Opinión
Un futuro desenfocado
No estamos ante un problema nuevo con la vivienda. Lo nuevo es su intensidad y, sobre todo, la falta de respuesta estructural

Decenas de personas durante una manifestación por la vivienda. / Mateo Lanzuela - Europa Press
Nada nuevo bajo el sol. Cada generación de jóvenes que intenta encender las luces largas para adivinar lo que les aguarda se topa, inevitablemente, con una especie de catarata brumosa que impide ver con claridad el camino. Y es lógico, resulta difícil percibir lo que aún no existe, lo que no son más que sombras y contornos sobre los que apenas podemos aventurar hipótesis.Pero lo que antes era incertidumbre hoy empieza a parecerse demasiado a un bloqueo.
Vivimos un tiempo de cambios profundos. En ese claroscuro que describía Gramsci, donde lo viejo no termina de morir y lo nuevo no acaba de nacer, emergen señales preocupantes, autoritarismos que se normalizan, populismos que simplifican y enfrentan, discursos que erosionan la convivencia democrática. Y, en paralelo, una transformación tecnológica sin precedentes que, lejos de darnos certezas, multiplica las preguntas.
En ese contexto, conviene recordar algo esencial: la democracia no se sostiene solo sobre reglas formales, ni sobre procesos electorales. La democracia necesita condiciones materiales. Sin derechos sociales garantizados, la democracia se vacía, se debilita, se vuelve vulnerable y ofrece oportunidades a quienes prometen soluciones fáciles a problemas complejos.
Y es ahí donde aparece, con toda su crudeza, uno de los grandes fallos de nuestro tiempo: la vivienda.
La imposibilidad de acceder a una vivienda digna ya no es una dificultad más en el proceso de emancipación juvenil. Es una barrera estructural que está redefiniendo quién puede construir un proyecto de vida y quién queda atrapado en la precariedad.
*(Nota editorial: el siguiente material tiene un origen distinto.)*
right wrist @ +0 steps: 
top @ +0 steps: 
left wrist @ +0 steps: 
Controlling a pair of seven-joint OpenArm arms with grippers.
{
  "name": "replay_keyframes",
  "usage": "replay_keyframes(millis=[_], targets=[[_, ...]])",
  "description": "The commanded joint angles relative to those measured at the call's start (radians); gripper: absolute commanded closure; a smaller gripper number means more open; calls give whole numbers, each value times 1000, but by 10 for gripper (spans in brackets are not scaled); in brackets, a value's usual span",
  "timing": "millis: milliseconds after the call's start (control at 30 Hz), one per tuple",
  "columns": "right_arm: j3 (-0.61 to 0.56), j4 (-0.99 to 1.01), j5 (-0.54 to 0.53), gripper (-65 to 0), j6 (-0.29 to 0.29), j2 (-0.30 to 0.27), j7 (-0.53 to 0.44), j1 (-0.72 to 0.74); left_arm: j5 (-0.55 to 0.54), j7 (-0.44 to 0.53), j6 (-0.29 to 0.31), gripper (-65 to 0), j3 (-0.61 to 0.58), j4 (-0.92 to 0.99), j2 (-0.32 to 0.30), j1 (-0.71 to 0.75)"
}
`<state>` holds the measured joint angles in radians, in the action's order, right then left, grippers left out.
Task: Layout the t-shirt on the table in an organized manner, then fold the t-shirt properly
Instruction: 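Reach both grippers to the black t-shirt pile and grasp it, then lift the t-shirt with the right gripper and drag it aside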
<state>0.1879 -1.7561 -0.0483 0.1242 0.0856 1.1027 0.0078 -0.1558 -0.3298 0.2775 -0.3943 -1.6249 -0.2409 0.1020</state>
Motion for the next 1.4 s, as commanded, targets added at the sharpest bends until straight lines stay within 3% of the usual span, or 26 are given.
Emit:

Es, en definitiva, una forma de desigualdad que compromete la propia calidad de nuestra democracia.
Porque una sociedad en la que millones de jóvenes no pueden independizarse, no pueden planificar su futuro, no pueden formar un hogar, es una sociedad que socava sus propias bases. Sin estabilidad vital, sin horizontes de progreso, la confianza en el sistema se resquebraja.
No estamos ante un problema nuevo. Lo nuevo es su intensidad y, sobre todo, la falta de respuesta estructural. Durante décadas, se ha aceptado que la vivienda quedara fuera del núcleo duro de los derechos sociales, tratándola como un bien de mercado más, sometido a la lógica de la rentabilidad y la especulación.
Y, sin embargo, la historia reciente demuestra que cuando hay voluntad política, los avances son posibles. Nuestro país, a lo largo de la segunda mitad del siglo pasado, y en gran medida gracias a la integración en la Europa social, fue capaz de sentar las bases legales y presupuestarias para garantizar derechos fundamentales. Supo construir, con esfuerzo y consenso, cuatro grandes pilares del bienestar: la sanidad pública, la educación, las pensiones y la atención a la dependencia. Sistemas imperfectos, sí, pero imprescindibles, que han funcionado como herramientas de cohesión social y como garantía real de igualdad.
No son un lujo: son la base que permite que la democracia sea algo más que una declaración de principios.
La sanidad protege la vida. La educación abre oportunidades. Las pensiones aseguran dignidad en la vejez. La dependencia cuida a quienes más lo necesitan. Todos ellos responden a una idea profundamente democrática, hay derechos que no pueden depender del mercado ni de la capacidad económica individual. La vivienda debería estar en ese mismo lugar. Pero no lo está.
Sin un quinto pilar del bienestar centrado en la vivienda, el Estado social queda incompleto
En su ausencia, tenemos es un sistema que expulsa, que selecciona, que condena a una parte creciente de la población a vivir en la incertidumbre permanente. Y esa incertidumbre no es neutra: erosiona la igualdad, debilita la cohesión social y alimenta el descontento sobre el que crecen las alternativas autoritarias. Porque cuando la democracia no garantiza condiciones de vida dignas, otros discursos ocupan su lugar.
Por eso, el debate sobre la vivienda no es solo económico o urbanístico: es profundamente político, y también moral. Tiene que ver con el modelo de sociedad que queremos construir y con la calidad de nuestra democracia.
Ha llegado el momento de asumirlo con claridad: sin un quinto pilar del bienestar centrado en la vivienda, el Estado social queda incompleto. Y sin Estado social, la democracia pierde su sentido más profundo. Solo así podremos escapar del cortoplacismo, de la improvisación y de la especulación, y dar respuesta a una de las demandas sociales más evidentes de nuestro tiempo. Es urgente que los poderes públicos afronten esta realidad con ambición y perspectiva.